- **EXERCISE**:
Print the records below exactly as they appear.

(Data entries)
--- START ---

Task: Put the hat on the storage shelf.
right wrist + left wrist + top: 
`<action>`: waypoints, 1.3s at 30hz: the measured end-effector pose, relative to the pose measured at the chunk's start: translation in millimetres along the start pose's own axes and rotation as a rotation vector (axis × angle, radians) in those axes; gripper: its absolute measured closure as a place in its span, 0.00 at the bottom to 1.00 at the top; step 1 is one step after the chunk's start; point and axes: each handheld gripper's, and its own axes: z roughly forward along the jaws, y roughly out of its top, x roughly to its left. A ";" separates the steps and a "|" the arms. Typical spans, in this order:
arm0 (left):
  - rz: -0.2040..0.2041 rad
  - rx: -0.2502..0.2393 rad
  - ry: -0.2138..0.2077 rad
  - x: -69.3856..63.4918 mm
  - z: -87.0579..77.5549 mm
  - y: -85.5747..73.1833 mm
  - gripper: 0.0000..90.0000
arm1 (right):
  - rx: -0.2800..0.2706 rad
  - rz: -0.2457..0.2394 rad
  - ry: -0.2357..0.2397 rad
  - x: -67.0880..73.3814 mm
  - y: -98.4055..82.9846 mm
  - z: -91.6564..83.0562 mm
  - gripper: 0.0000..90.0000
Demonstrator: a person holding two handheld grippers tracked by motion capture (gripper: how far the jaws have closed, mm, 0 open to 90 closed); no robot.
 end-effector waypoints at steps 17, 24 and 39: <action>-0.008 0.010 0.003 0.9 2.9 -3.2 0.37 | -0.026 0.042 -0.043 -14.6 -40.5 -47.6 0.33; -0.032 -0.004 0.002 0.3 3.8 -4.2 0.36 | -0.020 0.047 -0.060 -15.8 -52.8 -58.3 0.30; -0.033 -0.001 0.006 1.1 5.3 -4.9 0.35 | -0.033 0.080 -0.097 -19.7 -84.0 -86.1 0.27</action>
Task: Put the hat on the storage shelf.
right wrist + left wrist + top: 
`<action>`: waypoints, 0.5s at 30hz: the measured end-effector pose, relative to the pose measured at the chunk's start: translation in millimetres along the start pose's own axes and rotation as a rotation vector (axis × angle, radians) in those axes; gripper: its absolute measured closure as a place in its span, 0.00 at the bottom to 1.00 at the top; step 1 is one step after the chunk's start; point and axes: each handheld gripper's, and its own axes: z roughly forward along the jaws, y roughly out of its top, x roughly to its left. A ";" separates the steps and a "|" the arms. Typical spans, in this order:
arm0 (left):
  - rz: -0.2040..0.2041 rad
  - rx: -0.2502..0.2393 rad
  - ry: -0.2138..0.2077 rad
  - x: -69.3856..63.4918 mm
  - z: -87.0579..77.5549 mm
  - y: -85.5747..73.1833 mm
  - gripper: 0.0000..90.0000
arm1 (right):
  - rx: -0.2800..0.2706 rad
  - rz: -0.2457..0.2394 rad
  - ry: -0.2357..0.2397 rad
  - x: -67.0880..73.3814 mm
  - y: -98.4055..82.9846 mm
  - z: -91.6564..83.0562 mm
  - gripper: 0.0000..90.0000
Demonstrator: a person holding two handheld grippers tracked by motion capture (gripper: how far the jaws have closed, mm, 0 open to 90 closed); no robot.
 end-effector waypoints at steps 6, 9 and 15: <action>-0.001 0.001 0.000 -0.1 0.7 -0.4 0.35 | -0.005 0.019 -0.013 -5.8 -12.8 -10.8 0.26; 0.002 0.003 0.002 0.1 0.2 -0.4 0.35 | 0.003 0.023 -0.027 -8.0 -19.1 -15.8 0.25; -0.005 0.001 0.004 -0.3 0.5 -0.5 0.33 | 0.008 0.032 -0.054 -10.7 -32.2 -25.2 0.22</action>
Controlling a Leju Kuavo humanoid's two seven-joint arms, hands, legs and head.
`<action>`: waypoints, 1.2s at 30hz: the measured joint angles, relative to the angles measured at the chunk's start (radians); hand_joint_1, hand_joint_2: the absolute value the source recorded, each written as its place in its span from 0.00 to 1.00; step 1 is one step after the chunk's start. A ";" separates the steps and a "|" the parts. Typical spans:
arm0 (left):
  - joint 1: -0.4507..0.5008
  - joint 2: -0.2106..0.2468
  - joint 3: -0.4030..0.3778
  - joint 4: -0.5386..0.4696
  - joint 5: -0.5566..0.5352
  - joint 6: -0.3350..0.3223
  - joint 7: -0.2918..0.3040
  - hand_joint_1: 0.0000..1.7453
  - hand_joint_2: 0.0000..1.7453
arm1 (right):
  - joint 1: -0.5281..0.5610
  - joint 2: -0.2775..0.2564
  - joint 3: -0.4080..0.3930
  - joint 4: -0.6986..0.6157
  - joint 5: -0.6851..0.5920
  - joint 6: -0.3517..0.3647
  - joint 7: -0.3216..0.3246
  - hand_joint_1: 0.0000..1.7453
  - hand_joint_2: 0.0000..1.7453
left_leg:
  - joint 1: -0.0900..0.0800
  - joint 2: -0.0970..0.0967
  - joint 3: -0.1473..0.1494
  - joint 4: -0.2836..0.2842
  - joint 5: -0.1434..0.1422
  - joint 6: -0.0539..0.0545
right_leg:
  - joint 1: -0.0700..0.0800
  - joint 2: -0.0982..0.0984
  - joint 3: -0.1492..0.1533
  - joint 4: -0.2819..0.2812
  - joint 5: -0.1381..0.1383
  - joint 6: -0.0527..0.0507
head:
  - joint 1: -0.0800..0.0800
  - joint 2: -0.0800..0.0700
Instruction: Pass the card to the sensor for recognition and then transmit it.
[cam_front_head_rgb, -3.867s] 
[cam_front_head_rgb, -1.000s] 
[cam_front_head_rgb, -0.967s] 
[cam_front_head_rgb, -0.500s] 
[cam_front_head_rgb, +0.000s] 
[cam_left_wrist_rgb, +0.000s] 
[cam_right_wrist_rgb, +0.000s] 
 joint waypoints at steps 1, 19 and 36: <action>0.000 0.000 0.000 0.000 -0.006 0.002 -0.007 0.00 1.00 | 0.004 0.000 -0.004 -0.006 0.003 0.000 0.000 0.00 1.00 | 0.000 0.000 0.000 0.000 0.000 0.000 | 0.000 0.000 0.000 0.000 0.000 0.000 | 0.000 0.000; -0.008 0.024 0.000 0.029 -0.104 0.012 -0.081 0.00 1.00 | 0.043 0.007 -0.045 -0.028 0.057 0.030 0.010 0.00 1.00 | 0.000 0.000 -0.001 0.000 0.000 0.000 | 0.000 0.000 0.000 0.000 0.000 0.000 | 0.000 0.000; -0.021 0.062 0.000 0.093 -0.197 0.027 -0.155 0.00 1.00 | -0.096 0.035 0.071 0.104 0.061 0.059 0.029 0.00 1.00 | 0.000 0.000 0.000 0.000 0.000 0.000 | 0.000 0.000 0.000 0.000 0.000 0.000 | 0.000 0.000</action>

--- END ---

- **EXERCISE RESPONSE**:
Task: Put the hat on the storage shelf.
right wrist + left wrist + top: 
`<action>`: waypoints, 1.3s at 30hz: the measured end-effector pose, relative to the pose measured at the chunk's start: translation in millimetres along the start pose's own axes and rotation as a rotation vector (axis × angle, radians) in those axes; gripper: its absolute measured closure as a place in its span, 0.00 at the bottom to 1.00 at the top; step 1 is one step after the chunk's start; point and axes: each handheld gripper's, and its own axes: z roughly forward along the jaws, y roughly out of its top, x roughly to its left. A ";" separates the steps and a "|" the arms. Typical spans, in this order:
arm0 (left):
  - rz: -0.2040..0.2041 rad
  - rx: -0.2502..0.2393 rad
  - ry: -0.2138..0.2077 rad
  - x: -69.3856..63.4918 mm
  - z: -87.0579..77.5549 mm
  - y: -85.5747..73.1833 mm
  - gripper: 0.0000..90.0000
arm1 (right):
  - rx: -0.2800..0.2706 rad
  - rz: -0.2457..0.2394 rad
  - ry: -0.2357..0.2397 rad
  - x: -67.0880..73.3814 mm
  - y: -98.4055..82.9846 mm
  - z: -91.6564..83.0562 mm
  - gripper: 0.0000..90.0000
Demonstrator: a person holding two handheld grippers tracked by motion capture (gripper: how far the jaws have closed, mm, 0 open to 90 closed); no robot.
 end-effector waypoints at steps 17, 24 and 39: <action>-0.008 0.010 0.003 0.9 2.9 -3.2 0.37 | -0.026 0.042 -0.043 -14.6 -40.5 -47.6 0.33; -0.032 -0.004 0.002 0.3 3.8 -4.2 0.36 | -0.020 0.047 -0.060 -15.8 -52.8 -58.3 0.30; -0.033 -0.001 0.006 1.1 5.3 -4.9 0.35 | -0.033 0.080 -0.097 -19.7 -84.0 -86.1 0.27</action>
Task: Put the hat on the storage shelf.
right wrist + left wrist + top: 
`<action>`: waypoints, 0.5s at 30hz: the measured end-effector pose, relative to the pose measured at the chunk's start: translation in millimetres along the start pose's own axes and rotation as a rotation vector (axis × angle, radians) in those axes; gripper: its absolute measured closure as a place in its span, 0.00 at the bottom to 1.00 at the top; step 1 is one step after the chunk's start; point and axes: each handheld gripper's, and its own axes: z roughly forward along the jaws, y roughly out of its top, x roughly to its left. A ";" separates the steps and a "|" the arms. Typical spans, in this order:
arm0 (left):
  - rz: -0.2040..0.2041 rad
  - rx: -0.2502..0.2393 rad
  - ry: -0.2138..0.2077 rad
  - x: -69.3856..63.4918 mm
  - z: -87.0579..77.5549 mm
  - y: -85.5747..73.1833 mm
  - gripper: 0.0000..90.0000
arm1 (right):
  - rx: -0.2800..0.2706 rad
  - rz: -0.2457..0.2394 rad
  - ry: -0.2357..0.2397 rad
  - x: -67.0880..73.3814 mm
  - y: -98.4055..82.9846 mm
  - z: -91.6564..83.0562 mm
  - gripper: 0.0000..90.0000
Demonstrator: a person holding two handheld grippers tracked by motion capture (gripper: how far the jaws have closed, mm, 0 open to 90 closed); no robot.
 end-effector waypoints at steps 6, 9 and 15: <action>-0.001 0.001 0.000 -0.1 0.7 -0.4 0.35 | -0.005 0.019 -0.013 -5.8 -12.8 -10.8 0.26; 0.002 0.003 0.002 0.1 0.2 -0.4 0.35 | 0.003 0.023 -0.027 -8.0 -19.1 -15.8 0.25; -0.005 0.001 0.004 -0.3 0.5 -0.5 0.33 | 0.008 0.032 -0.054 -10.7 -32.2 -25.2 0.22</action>
Controlling a Leju Kuavo humanoid's two seven-joint arms, hands, legs and head.
`<action>`: waypoints, 1.2s at 30hz: the measured joint angles, relative to the angles measured at the chunk's start (radians); hand_joint_1, hand_joint_2: the absolute value the source recorded, each written as its place in its span from 0.00 to 1.00; step 1 is one step after the chunk's start. A ";" separates the steps and a "|" the parts. Typical spans:
arm0 (left):
  - joint 1: -0.4507..0.5008
  - joint 2: -0.2106..0.2468
  - joint 3: -0.4030..0.3778
  - joint 4: -0.5386..0.4696
  - joint 5: -0.5566..0.5352
  - joint 6: -0.3350..0.3223
  - joint 7: -0.2918..0.3040
  - hand_joint_1: 0.0000..1.7453
  - hand_joint_2: 0.0000..1.7453
arm1 (right):
  - joint 1: -0.5281..0.5610
  - joint 2: -0.2775..0.2564
  - joint 3: -0.4080..0.3930
  - joint 4: -0.6986..0.6157
  - joint 5: -0.6851..0.5920
  - joint 6: -0.3517..0.3647
  - joint 7: -0.3216..0.3246
  - hand_joint_1: 0.0000..1.7453
  - hand_joint_2: 0.0000..1.7453
left_leg:
  - joint 1: -0.0900..0.0800
  - joint 2: -0.0970..0.0967
  - joint 3: -0.1473..0.1494
  - joint 4: -0.2836..0.2842
  - joint 5: -0.1434..0.1422
  - joint 6: -0.0539..0.0545
right_leg:
  - joint 1: -0.0700..0.0800
  - joint 2: -0.0982..0.0984
  - joint 3: -0.1492..0.1533
  - joint 4: -0.2819..0.2812
  - joint 5: -0.1381..0.1383
  - joint 6: -0.0527..0.0507
head:
  - joint 1: -0.0800..0.0800
  - joint 2: -0.0800..0.0700
Instruction: Pass the card to the sensor for recognition and then transmit it.
[cam_front_head_rgb, -3.867s] 
[cam_front_head_rgb, -1.000s] 
[cam_front_head_rgb, -0.967s] 
[cam_front_head_rgb, -0.500s] 
[cam_front_head_rgb, +0.000s] 
[cam_left_wrist_rgb, +0.000s] 
[cam_right_wrist_rgb, +0.000s] 
 joint waypoints at steps 1, 19 and 36: <action>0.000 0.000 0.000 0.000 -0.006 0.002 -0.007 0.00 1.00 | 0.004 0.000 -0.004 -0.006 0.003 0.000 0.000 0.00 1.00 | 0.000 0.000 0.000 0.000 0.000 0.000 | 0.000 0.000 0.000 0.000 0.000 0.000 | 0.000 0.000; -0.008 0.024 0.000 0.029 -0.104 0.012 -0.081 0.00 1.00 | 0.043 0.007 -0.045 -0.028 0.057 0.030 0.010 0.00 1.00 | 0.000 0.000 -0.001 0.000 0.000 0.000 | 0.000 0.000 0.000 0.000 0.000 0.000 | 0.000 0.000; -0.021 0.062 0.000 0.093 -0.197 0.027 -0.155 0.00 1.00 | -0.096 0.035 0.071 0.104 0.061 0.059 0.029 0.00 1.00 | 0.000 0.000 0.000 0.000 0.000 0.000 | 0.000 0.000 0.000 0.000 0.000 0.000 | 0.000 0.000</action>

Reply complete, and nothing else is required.